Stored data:
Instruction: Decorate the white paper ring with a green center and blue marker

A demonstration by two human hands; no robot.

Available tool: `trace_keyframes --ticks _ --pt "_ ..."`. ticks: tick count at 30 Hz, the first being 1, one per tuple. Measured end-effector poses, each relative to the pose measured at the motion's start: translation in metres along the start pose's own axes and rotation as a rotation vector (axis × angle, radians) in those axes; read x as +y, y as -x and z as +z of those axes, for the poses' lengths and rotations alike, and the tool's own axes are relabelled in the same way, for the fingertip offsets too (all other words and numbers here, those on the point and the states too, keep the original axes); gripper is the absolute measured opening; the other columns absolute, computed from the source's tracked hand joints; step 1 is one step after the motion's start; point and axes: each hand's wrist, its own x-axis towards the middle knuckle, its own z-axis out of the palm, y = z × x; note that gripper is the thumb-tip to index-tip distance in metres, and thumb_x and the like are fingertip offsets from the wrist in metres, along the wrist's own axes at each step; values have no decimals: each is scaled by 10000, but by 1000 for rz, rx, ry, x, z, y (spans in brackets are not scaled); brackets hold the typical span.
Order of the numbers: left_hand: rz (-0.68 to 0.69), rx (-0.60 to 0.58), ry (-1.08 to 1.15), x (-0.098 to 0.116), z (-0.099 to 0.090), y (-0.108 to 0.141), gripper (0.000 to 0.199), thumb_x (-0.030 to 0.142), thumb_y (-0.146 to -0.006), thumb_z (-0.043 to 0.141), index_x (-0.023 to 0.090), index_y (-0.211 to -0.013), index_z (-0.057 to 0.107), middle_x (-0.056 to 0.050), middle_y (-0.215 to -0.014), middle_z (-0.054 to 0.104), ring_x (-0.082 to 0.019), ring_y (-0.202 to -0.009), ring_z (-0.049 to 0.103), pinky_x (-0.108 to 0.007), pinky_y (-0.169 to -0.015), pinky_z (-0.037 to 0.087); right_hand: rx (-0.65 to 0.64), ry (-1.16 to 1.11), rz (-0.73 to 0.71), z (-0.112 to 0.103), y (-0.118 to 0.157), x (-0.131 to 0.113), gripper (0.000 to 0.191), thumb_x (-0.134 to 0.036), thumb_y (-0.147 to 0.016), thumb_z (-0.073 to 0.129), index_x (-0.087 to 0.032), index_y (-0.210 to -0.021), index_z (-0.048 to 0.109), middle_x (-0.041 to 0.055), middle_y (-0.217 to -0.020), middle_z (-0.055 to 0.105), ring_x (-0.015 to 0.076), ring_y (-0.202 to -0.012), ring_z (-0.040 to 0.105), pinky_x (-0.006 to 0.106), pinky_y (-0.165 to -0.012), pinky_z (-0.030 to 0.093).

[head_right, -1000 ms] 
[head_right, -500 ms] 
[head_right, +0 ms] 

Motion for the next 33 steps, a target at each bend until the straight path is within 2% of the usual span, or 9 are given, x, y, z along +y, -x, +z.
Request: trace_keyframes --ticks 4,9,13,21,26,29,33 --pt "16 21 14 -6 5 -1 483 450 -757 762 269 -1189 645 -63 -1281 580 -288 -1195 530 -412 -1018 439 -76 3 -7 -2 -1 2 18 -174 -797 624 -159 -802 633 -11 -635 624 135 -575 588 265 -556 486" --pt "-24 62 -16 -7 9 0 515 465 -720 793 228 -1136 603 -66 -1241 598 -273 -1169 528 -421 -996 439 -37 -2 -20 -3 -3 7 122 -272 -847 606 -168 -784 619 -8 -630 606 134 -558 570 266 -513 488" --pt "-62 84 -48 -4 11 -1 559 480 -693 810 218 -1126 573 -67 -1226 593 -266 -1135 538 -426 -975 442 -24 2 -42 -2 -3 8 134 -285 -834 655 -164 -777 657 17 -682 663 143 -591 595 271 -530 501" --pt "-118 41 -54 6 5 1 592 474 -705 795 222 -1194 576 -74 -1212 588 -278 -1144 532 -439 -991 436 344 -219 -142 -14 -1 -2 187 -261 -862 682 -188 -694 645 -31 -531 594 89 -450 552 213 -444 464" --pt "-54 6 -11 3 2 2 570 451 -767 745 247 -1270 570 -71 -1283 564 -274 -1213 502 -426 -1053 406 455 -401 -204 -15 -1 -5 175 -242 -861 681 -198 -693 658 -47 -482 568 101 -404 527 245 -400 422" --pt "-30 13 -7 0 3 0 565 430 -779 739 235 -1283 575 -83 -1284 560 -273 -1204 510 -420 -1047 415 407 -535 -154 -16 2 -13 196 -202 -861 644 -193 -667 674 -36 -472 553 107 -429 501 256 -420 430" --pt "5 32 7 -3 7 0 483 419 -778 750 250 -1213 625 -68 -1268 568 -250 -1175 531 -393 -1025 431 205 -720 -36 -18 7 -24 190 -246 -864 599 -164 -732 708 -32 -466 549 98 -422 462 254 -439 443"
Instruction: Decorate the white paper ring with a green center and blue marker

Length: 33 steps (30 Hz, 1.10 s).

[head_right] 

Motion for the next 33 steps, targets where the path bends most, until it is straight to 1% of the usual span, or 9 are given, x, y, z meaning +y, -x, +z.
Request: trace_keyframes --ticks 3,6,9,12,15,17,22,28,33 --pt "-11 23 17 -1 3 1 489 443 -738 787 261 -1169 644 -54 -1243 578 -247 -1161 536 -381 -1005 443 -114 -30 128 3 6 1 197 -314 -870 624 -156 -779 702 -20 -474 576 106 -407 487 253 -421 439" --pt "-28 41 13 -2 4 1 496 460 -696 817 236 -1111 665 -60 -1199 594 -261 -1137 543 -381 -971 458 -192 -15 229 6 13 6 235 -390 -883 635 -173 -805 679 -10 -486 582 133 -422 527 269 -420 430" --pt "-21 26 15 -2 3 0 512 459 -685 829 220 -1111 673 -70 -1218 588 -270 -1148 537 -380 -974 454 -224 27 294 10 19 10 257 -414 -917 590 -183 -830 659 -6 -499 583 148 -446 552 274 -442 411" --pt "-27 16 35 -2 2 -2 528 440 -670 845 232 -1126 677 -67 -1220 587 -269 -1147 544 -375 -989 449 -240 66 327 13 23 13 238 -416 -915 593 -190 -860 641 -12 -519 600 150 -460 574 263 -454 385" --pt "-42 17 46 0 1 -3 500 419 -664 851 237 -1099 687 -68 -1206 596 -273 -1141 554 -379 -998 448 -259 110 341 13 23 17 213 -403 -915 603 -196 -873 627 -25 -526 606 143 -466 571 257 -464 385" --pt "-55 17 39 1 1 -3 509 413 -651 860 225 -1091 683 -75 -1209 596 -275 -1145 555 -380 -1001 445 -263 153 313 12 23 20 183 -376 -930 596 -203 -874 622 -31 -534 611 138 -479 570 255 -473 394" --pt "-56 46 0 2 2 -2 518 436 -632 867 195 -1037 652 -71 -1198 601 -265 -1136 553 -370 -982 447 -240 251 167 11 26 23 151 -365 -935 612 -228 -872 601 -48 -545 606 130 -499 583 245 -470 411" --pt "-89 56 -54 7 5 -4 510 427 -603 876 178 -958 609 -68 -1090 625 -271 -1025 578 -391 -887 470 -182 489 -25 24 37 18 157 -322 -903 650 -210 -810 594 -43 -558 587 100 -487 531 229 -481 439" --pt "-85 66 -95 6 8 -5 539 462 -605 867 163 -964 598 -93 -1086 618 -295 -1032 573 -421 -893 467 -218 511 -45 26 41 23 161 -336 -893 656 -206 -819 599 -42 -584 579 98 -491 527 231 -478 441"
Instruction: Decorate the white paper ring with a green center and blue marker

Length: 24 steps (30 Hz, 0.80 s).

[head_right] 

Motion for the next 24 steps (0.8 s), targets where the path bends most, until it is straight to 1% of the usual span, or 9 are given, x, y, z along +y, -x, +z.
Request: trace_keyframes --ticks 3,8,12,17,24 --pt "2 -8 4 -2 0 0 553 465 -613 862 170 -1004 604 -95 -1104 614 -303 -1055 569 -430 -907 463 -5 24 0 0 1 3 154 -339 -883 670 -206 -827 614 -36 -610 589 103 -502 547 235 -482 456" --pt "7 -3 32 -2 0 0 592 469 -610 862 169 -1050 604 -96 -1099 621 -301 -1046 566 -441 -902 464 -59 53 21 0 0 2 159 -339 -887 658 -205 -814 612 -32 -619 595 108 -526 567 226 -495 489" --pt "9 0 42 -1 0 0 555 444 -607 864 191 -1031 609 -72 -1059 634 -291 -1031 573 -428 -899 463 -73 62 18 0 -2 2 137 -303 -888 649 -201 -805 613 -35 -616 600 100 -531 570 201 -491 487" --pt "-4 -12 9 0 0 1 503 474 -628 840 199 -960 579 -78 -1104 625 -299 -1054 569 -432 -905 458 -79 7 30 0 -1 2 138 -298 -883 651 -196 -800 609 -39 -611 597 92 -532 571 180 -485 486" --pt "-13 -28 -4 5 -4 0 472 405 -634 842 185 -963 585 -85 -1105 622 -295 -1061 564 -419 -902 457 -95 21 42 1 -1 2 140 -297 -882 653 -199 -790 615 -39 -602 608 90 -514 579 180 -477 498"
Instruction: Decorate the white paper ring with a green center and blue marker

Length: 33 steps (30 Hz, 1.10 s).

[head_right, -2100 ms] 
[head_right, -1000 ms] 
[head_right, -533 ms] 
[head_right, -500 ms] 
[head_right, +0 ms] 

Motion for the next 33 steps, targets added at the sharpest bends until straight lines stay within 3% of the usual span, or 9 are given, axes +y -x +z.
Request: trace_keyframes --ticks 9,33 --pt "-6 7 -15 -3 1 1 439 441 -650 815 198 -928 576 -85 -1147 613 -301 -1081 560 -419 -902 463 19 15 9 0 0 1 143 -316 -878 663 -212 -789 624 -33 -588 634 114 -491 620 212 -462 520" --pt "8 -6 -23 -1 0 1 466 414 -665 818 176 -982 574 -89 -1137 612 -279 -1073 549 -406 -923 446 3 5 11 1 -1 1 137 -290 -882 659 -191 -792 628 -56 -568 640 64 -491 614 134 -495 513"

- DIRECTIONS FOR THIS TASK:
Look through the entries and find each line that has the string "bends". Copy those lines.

- EXERCISE RESPONSE:
Motion for the next 33 steps, targets where the path bends most, until it is straight to 1% of the usual span, or 9 are given, x, y, z meaning +y, -x, +z.
Motion for the next 24 steps (0.8 s), targets where the path bends most, until it is straight to 1% of the usual span, or 9 are given, x, y, z along +y, -x, +z.
Motion for the next 33 steps, targets added at the sharpest bends until straight lines stay within 3% of the usual span, or 9 are given, axes +y -x +z.

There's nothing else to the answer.